Solar stocks have been taken a beating across the board this summer, first from a faulty association with oil prices and in the last week as a casualty of global market woes. Some have been hit worse than others.
SolarCity was one of the few stocks that showed some resilience to the first trend, with stock prices bouncing back in late July, only to fall again in August. However, SolarCity stock lost value sharply over the last week, with a fall both mirroring overall market declines and spurred the words of a hedge fund manager famous for short selling.
James Chanos, president of Kynikos Associates, announced that he was shorting SolarCity on American cable channel CNBC on Friday around noon, which precipitated a 11% fall in the stock’s value in by the end of the day. He additionally described the company as a subprime financing company, warned of negative EBITDA and debt, and said that the company’s business model had been passed over.

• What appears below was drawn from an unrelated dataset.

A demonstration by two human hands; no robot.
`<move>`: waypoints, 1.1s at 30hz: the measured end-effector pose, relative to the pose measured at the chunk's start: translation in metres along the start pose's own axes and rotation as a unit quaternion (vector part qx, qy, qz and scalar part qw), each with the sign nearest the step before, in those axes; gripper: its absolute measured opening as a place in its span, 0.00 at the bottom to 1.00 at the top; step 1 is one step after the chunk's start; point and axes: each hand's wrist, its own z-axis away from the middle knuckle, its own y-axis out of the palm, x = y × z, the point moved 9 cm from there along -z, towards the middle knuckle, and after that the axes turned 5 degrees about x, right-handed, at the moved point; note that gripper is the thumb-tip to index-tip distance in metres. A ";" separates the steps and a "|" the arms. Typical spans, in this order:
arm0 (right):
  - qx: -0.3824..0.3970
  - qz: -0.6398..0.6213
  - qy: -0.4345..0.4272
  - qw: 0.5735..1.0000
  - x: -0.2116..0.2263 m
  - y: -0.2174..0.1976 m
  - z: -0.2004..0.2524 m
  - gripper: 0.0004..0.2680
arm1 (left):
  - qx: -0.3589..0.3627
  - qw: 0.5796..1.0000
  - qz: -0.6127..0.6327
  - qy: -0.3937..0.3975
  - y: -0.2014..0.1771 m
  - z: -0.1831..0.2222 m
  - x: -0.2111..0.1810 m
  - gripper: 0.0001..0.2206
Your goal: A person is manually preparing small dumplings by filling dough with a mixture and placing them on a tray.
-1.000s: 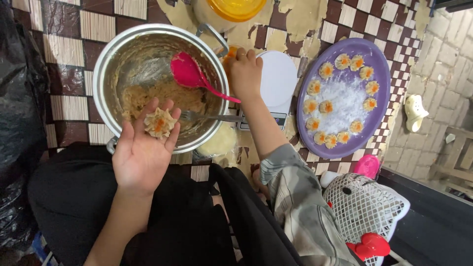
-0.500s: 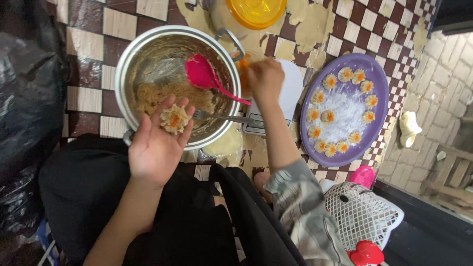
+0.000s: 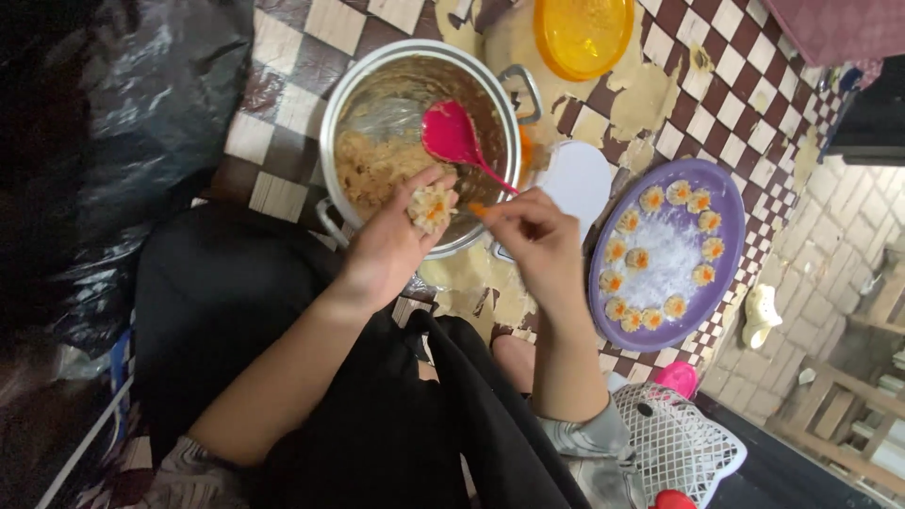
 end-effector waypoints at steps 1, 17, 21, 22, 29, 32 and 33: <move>0.002 0.002 -0.001 1.000 0.002 0.006 -0.001 0.03 | 0.001 1.000 0.001 0.002 0.007 0.002 -0.004 0.27; -0.041 0.321 -0.210 0.923 0.054 0.044 0.016 0.03 | -0.016 1.000 -0.012 -0.019 0.025 0.009 -0.009 0.33; -0.047 0.465 -0.328 0.821 0.052 0.054 0.033 0.09 | -0.024 0.999 0.001 -0.032 0.025 0.008 -0.008 0.31; -0.048 0.465 -0.328 0.821 0.050 0.055 0.034 0.09 | -0.024 0.999 0.001 -0.032 0.024 0.008 -0.007 0.31; -0.085 0.493 -0.372 0.782 0.047 0.058 0.045 0.10 | -0.028 0.999 0.005 -0.033 0.028 0.010 -0.010 0.31; -0.085 0.490 -0.374 0.782 0.050 0.059 0.044 0.10 | -0.032 0.999 -0.005 -0.035 0.028 0.009 -0.010 0.32; -0.084 0.496 -0.376 0.778 0.051 0.061 0.044 0.10 | -0.030 0.999 -0.010 -0.037 0.028 0.009 -0.009 0.33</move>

Chanos also stated that solar is a transformational industry, citing falling costs. SolarCity CEO Lyndon Rive clarified on CNBC later that day that the FICA score of its customers put it out of the realm of sub-prime mortgages. Rive also noted that its default rate was extremely low, and offered a different explanation of SolarCity’s value proposition to customers than Chanos had provided.
This was followed by SolarCity Chair Elon Musk buying an additional $5 million in shares on Monday. As Musk is the company’s largest investor this represented a tiny increase in his holdings, but sent a signal to investors.
This may have helped the stock to bounce back from a low of $35.23 on Monday morning to settling around $45 on Tuesday afternoon. However, this remains the lowest the stock has been since late 2013.